Conversation: "I always thought Linda was a Lifer. I can't believe she quit to start her own specialty chocolate store. I mean, her truffles are amazing, but she was a sixth-year. She was almost there, almost ready to make a bid for partnership!"

Picking up the tab: If you aren't already bringing your lunch from home, you're paying for yourself but limiting your expenses in order to stay in budget. With the 20 percent survival rate of Cogs, you have reason to worry about how your mortgage will be paid if you, too, fail to hang on.

THE DARK YEARS

If you manage to survive long enough to become a senior associate, you will enter the dark lunch years.
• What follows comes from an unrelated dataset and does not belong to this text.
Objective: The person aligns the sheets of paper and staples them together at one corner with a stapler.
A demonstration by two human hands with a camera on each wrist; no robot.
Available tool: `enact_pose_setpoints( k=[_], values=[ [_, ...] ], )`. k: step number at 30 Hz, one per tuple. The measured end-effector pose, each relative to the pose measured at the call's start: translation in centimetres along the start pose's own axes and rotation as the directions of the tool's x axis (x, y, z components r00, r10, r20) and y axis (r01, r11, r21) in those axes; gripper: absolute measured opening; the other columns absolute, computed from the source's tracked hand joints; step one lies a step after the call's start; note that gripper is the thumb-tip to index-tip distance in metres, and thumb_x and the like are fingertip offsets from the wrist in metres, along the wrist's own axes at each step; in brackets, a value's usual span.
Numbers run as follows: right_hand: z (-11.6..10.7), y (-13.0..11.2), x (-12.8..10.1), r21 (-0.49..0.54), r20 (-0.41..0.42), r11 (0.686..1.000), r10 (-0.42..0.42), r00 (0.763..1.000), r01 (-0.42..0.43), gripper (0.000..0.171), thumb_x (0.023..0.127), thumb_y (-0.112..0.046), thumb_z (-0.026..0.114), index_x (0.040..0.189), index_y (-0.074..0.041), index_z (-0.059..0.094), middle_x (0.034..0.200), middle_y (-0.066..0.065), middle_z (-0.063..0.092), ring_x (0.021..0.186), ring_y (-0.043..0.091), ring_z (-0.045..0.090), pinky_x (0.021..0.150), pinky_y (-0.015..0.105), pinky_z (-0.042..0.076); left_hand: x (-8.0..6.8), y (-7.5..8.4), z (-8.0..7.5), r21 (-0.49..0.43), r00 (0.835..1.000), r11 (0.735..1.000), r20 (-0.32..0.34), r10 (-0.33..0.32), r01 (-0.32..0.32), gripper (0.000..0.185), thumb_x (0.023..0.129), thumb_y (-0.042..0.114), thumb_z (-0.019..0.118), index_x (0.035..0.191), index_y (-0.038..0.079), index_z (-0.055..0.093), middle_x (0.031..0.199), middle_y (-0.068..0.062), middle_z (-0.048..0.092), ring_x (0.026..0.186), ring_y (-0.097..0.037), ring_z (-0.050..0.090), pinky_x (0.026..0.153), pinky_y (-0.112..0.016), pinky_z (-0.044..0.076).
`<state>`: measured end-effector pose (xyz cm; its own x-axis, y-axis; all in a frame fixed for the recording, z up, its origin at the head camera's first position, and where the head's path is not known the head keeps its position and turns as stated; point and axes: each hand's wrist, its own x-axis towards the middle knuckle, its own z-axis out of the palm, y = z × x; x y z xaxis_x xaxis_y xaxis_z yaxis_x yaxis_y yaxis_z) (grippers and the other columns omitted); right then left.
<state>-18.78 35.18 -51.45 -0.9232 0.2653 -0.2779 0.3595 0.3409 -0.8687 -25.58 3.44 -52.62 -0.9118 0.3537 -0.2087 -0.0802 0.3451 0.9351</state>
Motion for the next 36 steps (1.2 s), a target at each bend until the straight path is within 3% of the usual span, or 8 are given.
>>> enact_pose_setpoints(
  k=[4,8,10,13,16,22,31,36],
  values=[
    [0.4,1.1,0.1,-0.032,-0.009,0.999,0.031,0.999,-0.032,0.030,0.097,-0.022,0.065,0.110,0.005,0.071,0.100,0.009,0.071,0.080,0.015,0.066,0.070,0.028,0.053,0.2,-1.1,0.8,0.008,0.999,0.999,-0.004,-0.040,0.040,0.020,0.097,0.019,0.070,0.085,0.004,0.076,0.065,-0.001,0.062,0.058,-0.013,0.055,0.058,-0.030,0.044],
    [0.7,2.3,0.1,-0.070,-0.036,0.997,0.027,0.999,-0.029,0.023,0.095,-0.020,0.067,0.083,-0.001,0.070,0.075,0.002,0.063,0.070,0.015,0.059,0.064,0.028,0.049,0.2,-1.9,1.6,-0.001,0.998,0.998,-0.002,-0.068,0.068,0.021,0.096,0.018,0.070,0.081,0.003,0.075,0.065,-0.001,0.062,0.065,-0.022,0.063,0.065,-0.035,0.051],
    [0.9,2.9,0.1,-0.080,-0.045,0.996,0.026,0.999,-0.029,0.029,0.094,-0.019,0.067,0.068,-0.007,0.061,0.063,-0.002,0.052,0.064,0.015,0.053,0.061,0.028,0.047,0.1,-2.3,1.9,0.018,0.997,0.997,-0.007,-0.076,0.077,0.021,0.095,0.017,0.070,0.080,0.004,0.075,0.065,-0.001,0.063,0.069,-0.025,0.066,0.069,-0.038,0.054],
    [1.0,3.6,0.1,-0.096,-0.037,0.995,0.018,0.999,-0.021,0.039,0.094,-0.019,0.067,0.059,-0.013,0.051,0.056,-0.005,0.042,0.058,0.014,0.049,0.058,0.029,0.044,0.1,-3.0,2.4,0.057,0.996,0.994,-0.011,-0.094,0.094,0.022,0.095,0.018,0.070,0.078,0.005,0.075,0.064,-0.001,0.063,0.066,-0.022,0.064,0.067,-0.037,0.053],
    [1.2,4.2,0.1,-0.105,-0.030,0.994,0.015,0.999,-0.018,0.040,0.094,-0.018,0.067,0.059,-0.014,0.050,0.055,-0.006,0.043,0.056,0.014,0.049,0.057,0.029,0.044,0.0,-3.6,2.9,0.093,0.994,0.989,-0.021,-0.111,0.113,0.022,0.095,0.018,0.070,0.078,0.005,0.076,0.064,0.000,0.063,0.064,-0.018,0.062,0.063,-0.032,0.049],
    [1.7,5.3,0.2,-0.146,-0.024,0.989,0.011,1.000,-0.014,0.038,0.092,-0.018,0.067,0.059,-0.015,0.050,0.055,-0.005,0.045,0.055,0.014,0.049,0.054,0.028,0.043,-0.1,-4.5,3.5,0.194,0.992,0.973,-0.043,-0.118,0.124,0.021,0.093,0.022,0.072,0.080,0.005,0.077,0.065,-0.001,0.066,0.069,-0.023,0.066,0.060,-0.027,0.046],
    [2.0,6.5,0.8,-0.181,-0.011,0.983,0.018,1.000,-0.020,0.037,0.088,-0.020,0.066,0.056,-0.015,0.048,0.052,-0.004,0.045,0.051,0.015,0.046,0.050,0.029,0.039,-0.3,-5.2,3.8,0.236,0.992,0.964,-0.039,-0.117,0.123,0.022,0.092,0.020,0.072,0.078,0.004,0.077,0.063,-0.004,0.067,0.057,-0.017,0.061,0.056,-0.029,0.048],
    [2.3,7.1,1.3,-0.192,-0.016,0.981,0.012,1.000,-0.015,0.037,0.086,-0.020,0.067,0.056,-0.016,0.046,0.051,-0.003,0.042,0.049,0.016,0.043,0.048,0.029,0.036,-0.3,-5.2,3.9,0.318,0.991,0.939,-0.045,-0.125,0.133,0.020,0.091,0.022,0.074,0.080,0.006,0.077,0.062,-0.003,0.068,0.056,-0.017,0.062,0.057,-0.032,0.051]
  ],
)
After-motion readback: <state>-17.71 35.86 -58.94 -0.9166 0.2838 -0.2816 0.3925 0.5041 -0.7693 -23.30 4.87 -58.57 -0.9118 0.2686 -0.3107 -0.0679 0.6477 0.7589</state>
Sure, you can go out and mingle with your old law school mates at lunch -- but it had better have a potential business development purpose.

Your ability to develop business now matters considerably more than whether you were on Law Review or at the top of your law school class. And the scrutiny is on to determine if you should be allowed to join the partnership ranks. If you aren't able to show business development potential, you'd better skip lunch and hope that you can bill your way into the club.

Duration: Five minutes.

Menu: Peanut butter crackers, tap water in a foam cup.

Attendees: You and your laptop.

Conversation: Silent voice in your head saying, "It is worth it!"

Picking up the tab: You'd better keep a roll of quarters for the vending machine.

THERE'S HOPE!

I know, that was a total bummer. But the dark years are temporary -- at least if you make partner.

The partnership years will bring back the good old days of long expense-account lunches!

Well, not the junior partner years; those seem pretty bleak unless you manage to find clients of your own.

But once you become an equity holder, you get the lunch everyone is hoping for: the Power Partnership Lunch! After years of climbing the ladder, you have arrived when you have become a successful partner who gets to take a two-hour lunch with your client or the other Power Partners. Oh ... appetizers are back!

Duration: Two hours -- often billable!

Menu: Selection of Old World cheeses, flank steak with new potatoes, chocolate mousse soufflé, red wine, café au lait.

Attendees: You, one of your partners and both the VP and the CEO from UberCorp.

Conversation: "That deal was amazing for the company and the Firm! We've achieved a real 'synergy.'"

Picking up the tab: One way or another -- the client. Free lunches are back! Yee-haw!

Of course, this final lunch phase only reflects the gustatory pleasures I imagine partners partake of when I see some of the bigwigs roll out of the office toward a steakhouse with an entourage of unknown suits. Now, maybe the suits are just on the way to the airport, and the partners swing by Subway, split an Italian BMT and a bag of Sun Chips and talk about how much they wish they could eat a steak instead -- if only all those Cog salary increases stopped dipping into their lunch fund.

Maybe not. Anyway, if you'll excuse me, my stomach is rumbling, and I think I'll go "snap into a Slim Jim."